Scan the data below for lines holding the word "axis", and copy each line found.

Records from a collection

- - - - - - -

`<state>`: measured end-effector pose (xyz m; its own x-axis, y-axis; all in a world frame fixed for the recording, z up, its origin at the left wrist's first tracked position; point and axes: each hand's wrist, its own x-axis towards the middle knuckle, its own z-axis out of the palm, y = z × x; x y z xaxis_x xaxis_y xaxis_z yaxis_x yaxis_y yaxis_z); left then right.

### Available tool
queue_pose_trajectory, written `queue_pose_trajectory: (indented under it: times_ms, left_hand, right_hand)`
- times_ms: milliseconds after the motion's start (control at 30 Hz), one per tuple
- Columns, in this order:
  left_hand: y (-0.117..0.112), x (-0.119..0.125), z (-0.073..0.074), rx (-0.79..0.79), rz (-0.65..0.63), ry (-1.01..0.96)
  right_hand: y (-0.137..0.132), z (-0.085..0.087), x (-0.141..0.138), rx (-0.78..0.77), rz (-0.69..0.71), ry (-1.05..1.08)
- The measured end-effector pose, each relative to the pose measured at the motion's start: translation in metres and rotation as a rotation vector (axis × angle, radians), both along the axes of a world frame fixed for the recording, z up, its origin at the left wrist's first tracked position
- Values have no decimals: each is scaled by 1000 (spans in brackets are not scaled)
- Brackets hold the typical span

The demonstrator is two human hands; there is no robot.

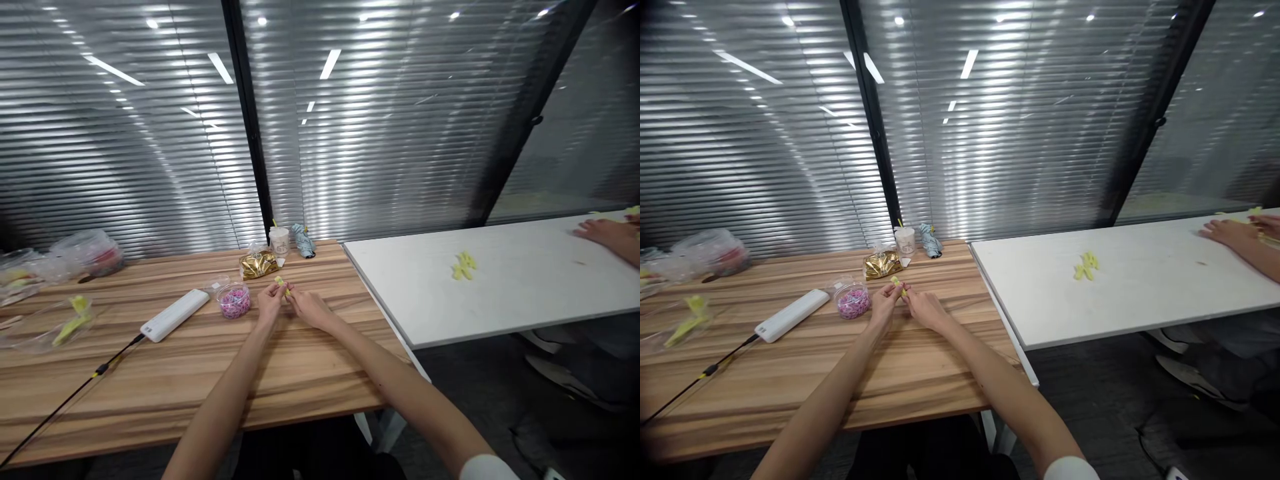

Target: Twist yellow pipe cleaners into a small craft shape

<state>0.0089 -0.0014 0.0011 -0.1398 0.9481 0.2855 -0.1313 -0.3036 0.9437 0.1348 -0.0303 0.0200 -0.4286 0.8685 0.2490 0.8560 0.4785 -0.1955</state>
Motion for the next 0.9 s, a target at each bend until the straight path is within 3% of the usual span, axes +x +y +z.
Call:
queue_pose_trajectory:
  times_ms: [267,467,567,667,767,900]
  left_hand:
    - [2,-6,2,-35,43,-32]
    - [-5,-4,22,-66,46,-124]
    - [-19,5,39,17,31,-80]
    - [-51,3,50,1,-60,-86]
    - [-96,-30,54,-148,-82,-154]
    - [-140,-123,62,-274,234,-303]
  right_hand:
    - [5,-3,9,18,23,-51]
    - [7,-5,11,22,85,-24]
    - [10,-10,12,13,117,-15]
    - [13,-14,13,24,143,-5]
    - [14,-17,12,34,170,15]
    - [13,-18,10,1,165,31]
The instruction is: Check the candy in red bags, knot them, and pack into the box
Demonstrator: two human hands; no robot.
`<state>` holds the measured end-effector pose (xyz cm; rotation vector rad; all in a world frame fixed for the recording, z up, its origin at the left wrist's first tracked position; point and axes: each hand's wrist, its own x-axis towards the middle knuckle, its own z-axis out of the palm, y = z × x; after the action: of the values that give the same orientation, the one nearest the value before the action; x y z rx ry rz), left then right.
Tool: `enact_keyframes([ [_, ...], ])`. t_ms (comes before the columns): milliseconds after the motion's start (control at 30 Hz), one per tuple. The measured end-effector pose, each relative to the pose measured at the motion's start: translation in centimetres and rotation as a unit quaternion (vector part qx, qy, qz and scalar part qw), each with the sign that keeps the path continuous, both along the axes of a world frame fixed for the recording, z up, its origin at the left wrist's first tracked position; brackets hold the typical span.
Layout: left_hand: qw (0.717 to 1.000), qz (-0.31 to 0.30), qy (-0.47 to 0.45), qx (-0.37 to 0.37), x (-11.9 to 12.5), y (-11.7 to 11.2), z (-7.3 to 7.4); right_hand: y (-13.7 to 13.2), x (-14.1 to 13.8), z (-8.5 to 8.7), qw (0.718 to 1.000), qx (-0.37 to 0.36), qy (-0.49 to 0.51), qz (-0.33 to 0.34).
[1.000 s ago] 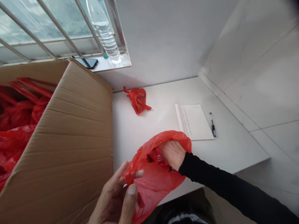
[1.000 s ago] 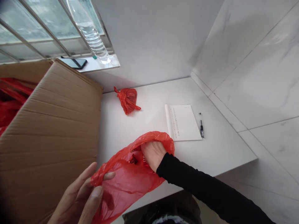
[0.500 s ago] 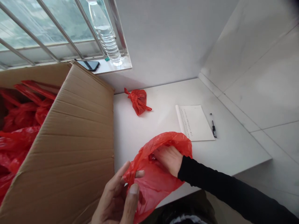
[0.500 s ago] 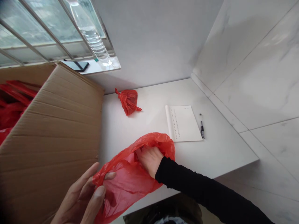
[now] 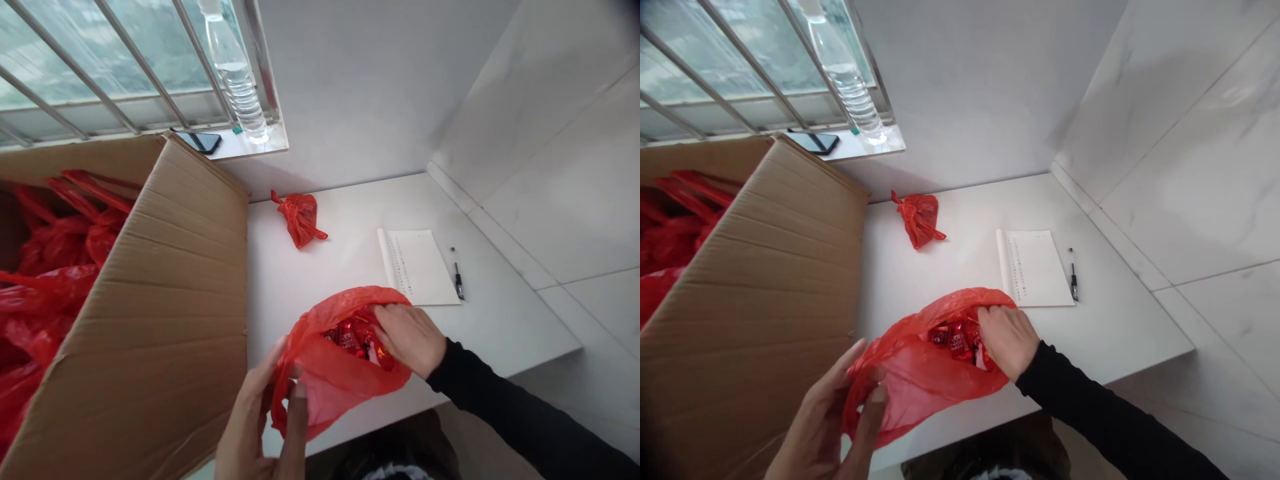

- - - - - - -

> **Solution for this task**:
`<state>`: measured end-effector pose (xyz m; its own x-axis, y-axis; all in a world frame fixed for the recording, z up, its origin at the left wrist's first tracked position; point and axes: each hand's wrist, its own x-axis towards the middle knuckle, its own z-axis out of the palm, y = z × x; x y z xaxis_x xaxis_y xaxis_z yaxis_x yaxis_y yaxis_z); left then right.
- The measured end-effector pose, each relative to the pose measured at the motion's start: translation in metres and rotation as a rotation vector (axis × angle, radians), both along the axes of a world frame fixed for the recording, z up, its origin at the left wrist's first tracked position
`<state>` holds the measured end-effector pose (xyz cm; rotation vector rad; all in a world frame fixed for the recording, z up, its origin at the left wrist's first tracked position; point and axes: each hand's wrist, its own x-axis towards the middle knuckle, its own z-axis out of the palm, y = z × x; after the action: of the values that give the same orientation, the one nearest the value before the action; x y z rx ry rz), left then right.

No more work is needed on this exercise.